▶ [BRIEF]: Give back exactly the lines that run from the beginning of the entries to the line containing "Please identify where the white folded", both included, and nothing else.

▶ [DATA SHOWN]:
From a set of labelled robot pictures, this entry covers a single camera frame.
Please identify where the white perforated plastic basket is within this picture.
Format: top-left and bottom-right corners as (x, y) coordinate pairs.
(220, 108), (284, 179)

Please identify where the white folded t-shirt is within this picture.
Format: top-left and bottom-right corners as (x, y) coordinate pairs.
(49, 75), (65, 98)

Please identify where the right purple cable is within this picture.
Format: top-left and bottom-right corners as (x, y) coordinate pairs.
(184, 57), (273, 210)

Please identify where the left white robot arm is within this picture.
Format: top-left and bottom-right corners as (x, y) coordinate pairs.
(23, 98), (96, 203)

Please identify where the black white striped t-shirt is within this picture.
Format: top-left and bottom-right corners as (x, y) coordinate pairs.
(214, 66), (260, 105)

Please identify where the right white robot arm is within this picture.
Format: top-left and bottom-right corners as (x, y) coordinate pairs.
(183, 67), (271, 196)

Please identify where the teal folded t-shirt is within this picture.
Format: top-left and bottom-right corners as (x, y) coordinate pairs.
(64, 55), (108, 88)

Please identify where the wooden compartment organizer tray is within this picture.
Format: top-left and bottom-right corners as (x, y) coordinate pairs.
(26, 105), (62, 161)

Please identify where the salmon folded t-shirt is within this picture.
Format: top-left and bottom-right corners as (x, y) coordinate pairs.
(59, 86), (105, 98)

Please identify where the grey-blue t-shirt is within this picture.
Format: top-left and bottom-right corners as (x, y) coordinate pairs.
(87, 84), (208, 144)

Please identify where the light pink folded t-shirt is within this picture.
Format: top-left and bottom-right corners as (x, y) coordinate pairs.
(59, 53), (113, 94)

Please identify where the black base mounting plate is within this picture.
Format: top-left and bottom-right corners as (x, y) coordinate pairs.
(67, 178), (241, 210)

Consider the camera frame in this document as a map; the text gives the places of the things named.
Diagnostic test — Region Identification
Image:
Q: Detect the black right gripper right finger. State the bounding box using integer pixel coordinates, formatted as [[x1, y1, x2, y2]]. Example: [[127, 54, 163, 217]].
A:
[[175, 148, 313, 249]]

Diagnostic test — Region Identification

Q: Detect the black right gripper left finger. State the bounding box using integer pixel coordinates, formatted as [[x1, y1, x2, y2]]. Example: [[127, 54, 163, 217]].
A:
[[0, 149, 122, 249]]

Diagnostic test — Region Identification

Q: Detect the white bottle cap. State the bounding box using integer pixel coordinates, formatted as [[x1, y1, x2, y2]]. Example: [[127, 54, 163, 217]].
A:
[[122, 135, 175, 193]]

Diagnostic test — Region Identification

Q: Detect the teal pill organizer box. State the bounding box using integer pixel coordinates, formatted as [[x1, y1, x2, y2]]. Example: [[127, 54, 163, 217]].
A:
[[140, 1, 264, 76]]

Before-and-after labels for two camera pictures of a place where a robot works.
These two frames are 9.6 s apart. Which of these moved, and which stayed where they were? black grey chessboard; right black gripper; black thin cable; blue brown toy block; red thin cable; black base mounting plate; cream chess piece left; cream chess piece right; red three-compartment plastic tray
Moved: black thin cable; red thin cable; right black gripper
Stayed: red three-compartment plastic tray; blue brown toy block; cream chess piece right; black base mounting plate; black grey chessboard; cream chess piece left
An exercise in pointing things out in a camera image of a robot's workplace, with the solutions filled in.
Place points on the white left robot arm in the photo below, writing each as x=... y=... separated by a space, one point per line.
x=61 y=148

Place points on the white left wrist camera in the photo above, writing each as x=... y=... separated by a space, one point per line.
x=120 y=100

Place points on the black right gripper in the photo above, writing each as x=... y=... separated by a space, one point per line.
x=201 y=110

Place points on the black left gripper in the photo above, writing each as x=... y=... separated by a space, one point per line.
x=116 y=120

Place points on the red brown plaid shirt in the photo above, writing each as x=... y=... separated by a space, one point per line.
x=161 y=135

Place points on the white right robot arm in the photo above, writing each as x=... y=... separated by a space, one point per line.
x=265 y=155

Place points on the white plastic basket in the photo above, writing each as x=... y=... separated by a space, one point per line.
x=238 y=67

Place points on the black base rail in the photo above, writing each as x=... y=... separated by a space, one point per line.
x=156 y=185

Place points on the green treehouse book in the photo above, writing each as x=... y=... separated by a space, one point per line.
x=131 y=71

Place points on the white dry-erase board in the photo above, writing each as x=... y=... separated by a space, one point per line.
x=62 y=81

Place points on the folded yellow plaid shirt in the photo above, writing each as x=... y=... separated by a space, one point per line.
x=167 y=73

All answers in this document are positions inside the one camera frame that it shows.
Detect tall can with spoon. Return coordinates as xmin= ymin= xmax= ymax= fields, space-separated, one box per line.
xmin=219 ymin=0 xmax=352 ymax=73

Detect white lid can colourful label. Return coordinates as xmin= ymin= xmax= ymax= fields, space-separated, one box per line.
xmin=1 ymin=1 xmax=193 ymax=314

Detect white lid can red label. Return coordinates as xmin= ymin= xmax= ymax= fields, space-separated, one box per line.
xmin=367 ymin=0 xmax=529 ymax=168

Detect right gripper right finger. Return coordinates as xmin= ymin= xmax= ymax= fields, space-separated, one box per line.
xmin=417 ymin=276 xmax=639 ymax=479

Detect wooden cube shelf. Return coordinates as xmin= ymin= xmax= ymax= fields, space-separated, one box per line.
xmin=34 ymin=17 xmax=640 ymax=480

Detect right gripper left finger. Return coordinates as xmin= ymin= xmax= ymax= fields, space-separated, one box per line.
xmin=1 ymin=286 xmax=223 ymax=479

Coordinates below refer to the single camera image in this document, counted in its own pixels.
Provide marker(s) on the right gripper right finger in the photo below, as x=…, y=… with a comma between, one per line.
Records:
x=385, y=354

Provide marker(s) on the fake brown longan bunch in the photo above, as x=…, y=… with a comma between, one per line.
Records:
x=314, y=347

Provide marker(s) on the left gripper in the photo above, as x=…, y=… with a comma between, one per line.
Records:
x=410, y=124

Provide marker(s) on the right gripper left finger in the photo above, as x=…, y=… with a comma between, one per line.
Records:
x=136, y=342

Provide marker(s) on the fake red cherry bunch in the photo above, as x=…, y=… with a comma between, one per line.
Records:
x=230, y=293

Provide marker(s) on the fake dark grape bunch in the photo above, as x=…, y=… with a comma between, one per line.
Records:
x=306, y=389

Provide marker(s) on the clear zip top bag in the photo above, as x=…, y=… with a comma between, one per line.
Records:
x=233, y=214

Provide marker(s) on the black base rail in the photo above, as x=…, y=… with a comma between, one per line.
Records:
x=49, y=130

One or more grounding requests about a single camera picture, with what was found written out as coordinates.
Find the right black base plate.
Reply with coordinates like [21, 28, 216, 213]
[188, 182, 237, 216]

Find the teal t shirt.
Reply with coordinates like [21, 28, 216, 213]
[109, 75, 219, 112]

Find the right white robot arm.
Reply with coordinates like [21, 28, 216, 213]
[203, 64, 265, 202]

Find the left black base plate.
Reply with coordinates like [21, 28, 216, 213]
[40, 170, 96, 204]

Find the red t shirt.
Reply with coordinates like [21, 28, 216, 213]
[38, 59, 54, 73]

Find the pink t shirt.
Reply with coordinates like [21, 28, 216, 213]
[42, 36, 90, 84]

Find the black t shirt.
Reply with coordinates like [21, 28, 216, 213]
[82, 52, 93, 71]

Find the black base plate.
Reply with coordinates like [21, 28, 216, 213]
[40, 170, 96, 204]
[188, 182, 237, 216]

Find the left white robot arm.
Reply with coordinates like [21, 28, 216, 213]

▶ [RESPONSE TO THIS TASK]:
From a set of labelled robot pictures, this entry covers a single camera frame.
Please identify where the white perforated plastic basket is within this picture.
Format: top-left and bottom-right corners as (x, y) coordinate pairs.
(220, 108), (284, 179)

Please identify where the white folded t-shirt is within this picture.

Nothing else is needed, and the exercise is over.